Son of a Peach is described as “An unfiltered American wheat ale made with real mean peaches. The only thing missing is the fuzz.” The description then goes on to say, “Savor the anger.” I get it, R.J., I get it, this is a manly, angry peach beer. Grrrr!
You know, someday I’m going to get some good back drops for my photos, but I like to take pictures of what I drink (as opposed to a photo online) because it gives you the experience I got. Son of a Peach poured a beautiful, cloudy, deep-copper color with chunks of yeast floating throughout. I could have avoided the unnecessary, unfiltered yeast, but I feel that if it is in the bottle it should be in my glass.
I’m a bit disappointed in the head of this beer. I noticed part way through my pour that there was not going to be much froth, so I tried to pour more vigorously to no avail. Wheat beers are supposed to be highly carbonated with a good, fluffy head. Son of a Peach had almost no head.

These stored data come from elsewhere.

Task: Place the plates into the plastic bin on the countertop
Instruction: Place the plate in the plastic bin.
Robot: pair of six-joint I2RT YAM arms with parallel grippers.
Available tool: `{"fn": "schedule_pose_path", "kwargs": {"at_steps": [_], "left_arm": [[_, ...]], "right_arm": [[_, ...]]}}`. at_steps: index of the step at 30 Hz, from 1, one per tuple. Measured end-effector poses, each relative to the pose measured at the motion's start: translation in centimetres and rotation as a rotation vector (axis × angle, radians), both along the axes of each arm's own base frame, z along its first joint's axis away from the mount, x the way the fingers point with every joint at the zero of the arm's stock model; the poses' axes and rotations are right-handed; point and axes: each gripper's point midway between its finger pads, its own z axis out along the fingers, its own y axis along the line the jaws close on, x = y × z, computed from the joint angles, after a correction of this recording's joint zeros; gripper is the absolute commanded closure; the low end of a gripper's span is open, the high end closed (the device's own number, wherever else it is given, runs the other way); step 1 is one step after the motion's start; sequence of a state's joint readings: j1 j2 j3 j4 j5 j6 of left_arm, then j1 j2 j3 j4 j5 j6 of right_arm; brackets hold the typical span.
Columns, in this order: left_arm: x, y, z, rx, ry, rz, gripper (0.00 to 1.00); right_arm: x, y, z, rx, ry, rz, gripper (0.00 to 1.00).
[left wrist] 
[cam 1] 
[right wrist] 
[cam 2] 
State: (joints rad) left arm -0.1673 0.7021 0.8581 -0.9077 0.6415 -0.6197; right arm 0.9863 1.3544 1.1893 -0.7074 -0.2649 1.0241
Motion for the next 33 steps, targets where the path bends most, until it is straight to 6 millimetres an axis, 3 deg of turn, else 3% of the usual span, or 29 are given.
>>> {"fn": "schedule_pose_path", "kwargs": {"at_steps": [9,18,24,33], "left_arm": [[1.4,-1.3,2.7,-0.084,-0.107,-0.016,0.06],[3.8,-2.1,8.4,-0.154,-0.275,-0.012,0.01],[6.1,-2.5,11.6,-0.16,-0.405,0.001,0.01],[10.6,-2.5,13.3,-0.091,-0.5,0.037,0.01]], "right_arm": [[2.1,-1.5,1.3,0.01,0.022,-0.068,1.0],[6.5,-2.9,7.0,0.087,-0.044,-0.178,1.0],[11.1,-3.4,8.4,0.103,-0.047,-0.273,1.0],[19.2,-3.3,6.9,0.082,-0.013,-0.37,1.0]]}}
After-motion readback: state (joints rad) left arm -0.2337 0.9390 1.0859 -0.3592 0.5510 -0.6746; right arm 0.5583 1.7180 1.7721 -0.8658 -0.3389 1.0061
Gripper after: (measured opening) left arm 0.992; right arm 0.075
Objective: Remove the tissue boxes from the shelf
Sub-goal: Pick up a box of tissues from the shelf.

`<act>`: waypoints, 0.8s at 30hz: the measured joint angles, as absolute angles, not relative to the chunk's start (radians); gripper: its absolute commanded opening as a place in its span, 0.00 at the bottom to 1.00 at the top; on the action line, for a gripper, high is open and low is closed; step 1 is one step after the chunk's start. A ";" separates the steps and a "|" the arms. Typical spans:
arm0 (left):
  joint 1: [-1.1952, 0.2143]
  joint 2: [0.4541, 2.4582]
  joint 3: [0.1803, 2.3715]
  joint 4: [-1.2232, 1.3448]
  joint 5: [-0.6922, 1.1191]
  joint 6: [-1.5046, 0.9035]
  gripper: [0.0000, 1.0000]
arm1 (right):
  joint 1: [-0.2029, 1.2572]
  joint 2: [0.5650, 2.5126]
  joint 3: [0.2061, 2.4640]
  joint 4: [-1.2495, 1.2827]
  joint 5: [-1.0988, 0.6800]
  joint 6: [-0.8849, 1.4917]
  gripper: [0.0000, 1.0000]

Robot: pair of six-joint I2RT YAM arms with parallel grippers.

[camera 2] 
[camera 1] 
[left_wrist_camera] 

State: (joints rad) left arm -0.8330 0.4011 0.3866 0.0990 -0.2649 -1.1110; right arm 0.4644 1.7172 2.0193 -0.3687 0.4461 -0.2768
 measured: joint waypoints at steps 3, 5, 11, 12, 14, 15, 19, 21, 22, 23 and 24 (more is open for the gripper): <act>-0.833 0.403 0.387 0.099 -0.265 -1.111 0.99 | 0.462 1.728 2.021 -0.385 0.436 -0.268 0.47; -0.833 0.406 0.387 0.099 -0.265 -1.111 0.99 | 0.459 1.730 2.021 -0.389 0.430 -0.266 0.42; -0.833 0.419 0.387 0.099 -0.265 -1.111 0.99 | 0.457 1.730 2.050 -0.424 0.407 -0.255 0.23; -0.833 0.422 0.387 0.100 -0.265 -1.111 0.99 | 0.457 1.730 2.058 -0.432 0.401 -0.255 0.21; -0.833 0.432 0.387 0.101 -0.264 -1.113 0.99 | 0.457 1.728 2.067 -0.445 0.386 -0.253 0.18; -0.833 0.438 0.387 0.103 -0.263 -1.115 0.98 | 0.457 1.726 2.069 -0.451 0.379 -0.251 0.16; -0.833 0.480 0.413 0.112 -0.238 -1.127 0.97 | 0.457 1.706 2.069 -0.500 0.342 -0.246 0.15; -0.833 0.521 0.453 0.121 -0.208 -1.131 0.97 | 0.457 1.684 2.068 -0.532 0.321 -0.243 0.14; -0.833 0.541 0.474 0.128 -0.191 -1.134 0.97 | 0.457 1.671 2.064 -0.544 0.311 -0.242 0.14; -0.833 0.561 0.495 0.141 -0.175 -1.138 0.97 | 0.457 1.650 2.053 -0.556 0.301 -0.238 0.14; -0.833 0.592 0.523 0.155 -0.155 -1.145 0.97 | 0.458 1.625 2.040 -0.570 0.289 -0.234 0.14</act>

Wow. I know that sounds overly dramatic and doesn’t tell you everything, but my first thought is simply, “Wow!” It’s as if I am smelling a can of peaches. You know, the peaches in a can you got as a kid that are sitting in their own syrup. The kind that you chop up for a juicy Dole-style fruit cup for your sack lunch. The smell is saccharine peach with almost no aroma of hops or malts at all.
Son of a peach is thin in the mouth. It has tiny bubbles that coat your tongue with effervescence, but by no means is this a chewy beer. I could see myself drinking many of these in the summer time, just trying to stay “hydrated”.
If you like peach pie, you’ll love this beer. The first thing I taste is a huge kick of fresh peaches, followed by biscuity malts and wheaty breadiness. It is smooth and sweet, but not overly sweet. Sometimes a fruit beer leaves you satisfied like a decadent dessert, but this has just enough sweetness that you’ll be fine if you order another one, or two. There is a slight hop presence — about as much as you would find in a Blue Moon, 312, or any other American wheat beer. The aftertaste is slightly unpleasant. It’s not bitter, or skunky, but it kind of has a cardboard-like aftertaste. It’s not too strong, but it is noticeable.
So will Son of a Peach win everyone over and make the hard-core beer drinkers appreciate a fruit beer? Probably not. But it is a very solid choice for someone who is looking to try something new, and doesn’t mind a little sweetness to their beer.
I have to give SoaP an 4.3/5, or a B. While the aroma is intoxicating, and the flavor is pretty good, it just doesn’t hit me as a great beer. I would love to see more carbonation, a little more body, and a better aftertaste.
For a while, I was really high on this beer. Last summer I was passing over other distinguished brews for Son of a Peach on a regular basis. It is a drinkable beer that adds a little flavor to a world of hops and malts. It serves as a great “dessert beer”, and fits in perfectly at a family Barbecue.